Between COVID-19, last year’s racial justice demonstrations, and a new president, there are many legal issues that employers may need to consider or reconsider.

A quartet of attorneys from Ward and Smith highlighted some changing and newly relevant areas of labor and labor law for the Rapid Fire Legal Update Panel during the firm’s 2021 virtual labor law seminar.

They looked at the federal regulators’ new approach to certain safe behavior by employees, the status of policies for independent contractors, COVID-19-related employment practices, and diversity, equity and inclusion in the workplace.

New sheriff in town

Grant Osborne, an employment law attorney who advises companies and handles litigation, opened the discussion by examining a new federal regulatory priority.

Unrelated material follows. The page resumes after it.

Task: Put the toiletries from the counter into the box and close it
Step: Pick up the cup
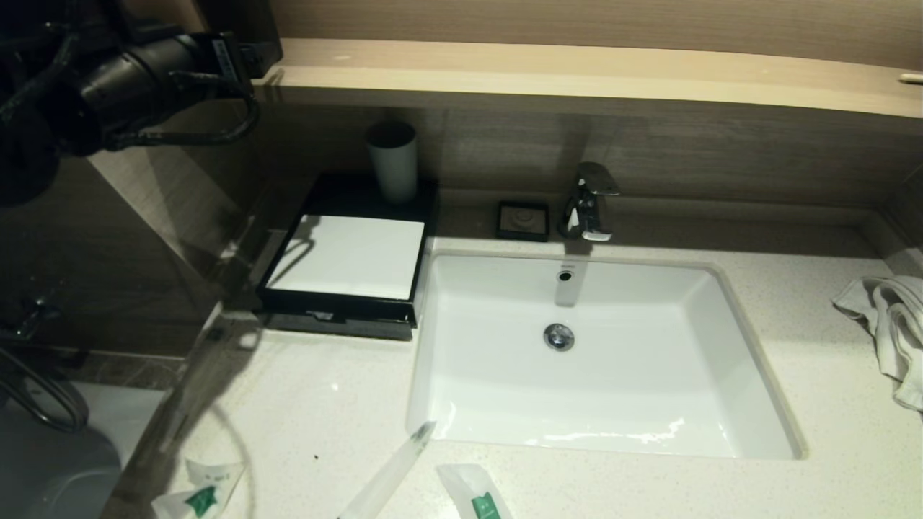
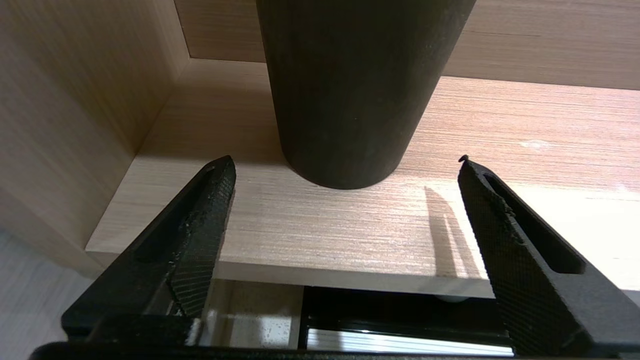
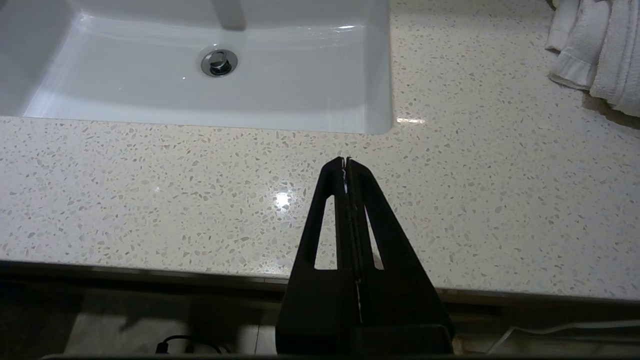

The General Counsel of the National Labor Relations Board (NRLB), the authority responsible for the enforcement of the National Labor Relations Act (NRLA), has issued a memorandum refocusing on Section 7 of the Act.

“While North Carolina is among the lowest unionized workers in the country,” says Osborne, “this law applies to virtually everyone [private
sector] Employer.”

§ 7 NEAT protects the right of employees to joint activities for the purpose of mutual help or protection. These activities, Osborne says, can include discussions, social media posts, and other forms of communication about working conditions.

It effectively covers many potential areas of political and social expression related to the workplace, he says. For example, the law could cover discussions between employees – or with others – about “social issues”.

This means, according to Osborne, that employees can campaign for an increase in the minimum wage or discuss their own employment experiences (good or bad) with journalists.

The agency says that “cases involving retaliation against concerted behavior by employees will be vigorously pursued,” Osborne quoted the memo as saying.

“The General Counsel’s NLRB office is essentially throwing down a gauntlet and saying, ‘We haven’t forgotten this doctrine of mutual help and protection,'” he says.

Independent contractor updates

The Independent Contractor Status Act has long been burdened on employers who could incur additional liabilities if they mistakenly classify an employee as an independent contractor.

“They open up to all sorts of topics,” says Will Oden, an employment law attorney who litigates and advises clients. Misclassified employees are likely to be owed services that contractors are not and have additional legal rights.

For example, if a company incorrectly classifies an employee as an independent contractor, the company’s employee compensation fund will likely refuse to defend the company against claims for damages made when that employee is injured. In addition, the same misclassified worker injured on the job cannot be limited to just making an employee compensation claim against the company. In any case, this could lead to significantly higher commitments and liabilities for the company.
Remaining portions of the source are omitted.